Oxidative stress appears to play a role in the pathogenesis of IPF (Kinnula,V.L. et al., 2008; Janssen-Heininger,Y.M. et al., 2010; Kurundkar,A. & Thannickal,V.J., 2016).
In 2018 Anathy et al. have shown a potential new treatment for IPF by the reduction of protein oxidation in the lung. This research group showed that fibrotic lungs have decreased GLRX (glutaredoxin-1) enzymatic activity and increased PSSG (protein S-glutathionylation) activity. Protein S-glutathionylation (PSSG) is a post-translational modification of proteins which contributes to the apoptotic pathway. PSSG can be reversed by glutaredoxin-1 (GLRX). Direct administration of Glrx protein into airways reversed increases in collagen in mice with TGFβ1- or bleomycin-induced fibrosis thus showing that GLRX and PSSG play a role in lung fibrosis. Exogenous GLRX may potentially be used to treat lung fibrosis and so give hope to the many sufferers of IPF.
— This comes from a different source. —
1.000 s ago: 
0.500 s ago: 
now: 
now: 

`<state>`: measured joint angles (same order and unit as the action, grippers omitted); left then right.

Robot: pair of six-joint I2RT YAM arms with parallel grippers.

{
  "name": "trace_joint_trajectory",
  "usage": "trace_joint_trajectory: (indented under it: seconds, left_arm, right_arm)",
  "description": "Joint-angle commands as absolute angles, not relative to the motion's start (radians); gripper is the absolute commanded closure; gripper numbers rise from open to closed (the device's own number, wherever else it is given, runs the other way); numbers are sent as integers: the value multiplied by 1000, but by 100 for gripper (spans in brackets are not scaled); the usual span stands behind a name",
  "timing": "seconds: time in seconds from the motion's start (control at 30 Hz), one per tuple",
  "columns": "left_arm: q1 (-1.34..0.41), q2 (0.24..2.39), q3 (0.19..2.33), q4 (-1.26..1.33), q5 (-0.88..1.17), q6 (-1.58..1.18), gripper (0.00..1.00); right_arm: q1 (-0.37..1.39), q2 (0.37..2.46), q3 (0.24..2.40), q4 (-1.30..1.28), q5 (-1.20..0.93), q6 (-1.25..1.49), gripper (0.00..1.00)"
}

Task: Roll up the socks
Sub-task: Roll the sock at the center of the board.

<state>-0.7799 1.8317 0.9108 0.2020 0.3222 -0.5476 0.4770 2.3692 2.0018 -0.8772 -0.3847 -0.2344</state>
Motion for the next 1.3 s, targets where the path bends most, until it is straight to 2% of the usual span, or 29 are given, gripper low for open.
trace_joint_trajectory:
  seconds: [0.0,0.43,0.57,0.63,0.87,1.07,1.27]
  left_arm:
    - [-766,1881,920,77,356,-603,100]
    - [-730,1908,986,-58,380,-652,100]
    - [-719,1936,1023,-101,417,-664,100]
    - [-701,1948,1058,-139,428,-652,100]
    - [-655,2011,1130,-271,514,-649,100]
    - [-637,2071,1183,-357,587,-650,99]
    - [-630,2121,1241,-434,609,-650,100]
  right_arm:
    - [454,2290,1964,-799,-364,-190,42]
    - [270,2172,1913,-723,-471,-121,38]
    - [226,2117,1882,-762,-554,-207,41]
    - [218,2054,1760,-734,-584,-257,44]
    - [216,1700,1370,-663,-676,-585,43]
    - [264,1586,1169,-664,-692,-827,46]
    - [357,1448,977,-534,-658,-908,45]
Anathy,V., Lahue,K.G. et al., (2018) Reducing protein oxidation reverses lung fibrosis. Nature Medicine 24, 1128 – 1135.
Janssen-Heininger, Y. M. et al. Regulation of apoptosis through cysteine oxidation: implications for fibrotic lung disease. Ann. NY Acad. Sci. 1203, 23–28 (2010).
Kinnula, V. L. & Myllarniemi, M. Oxidant–antioxidant imbalance as a potential contributor to the progression of human pulmonary fibrosis. Antioxid. Redox Signal. 10, 727–738 (2008).
Kurundkar, A. & Thannickal, V. J. Redox mechanisms in age-related lung fibrosis. Redox Biol. 9, 67–76 (2016).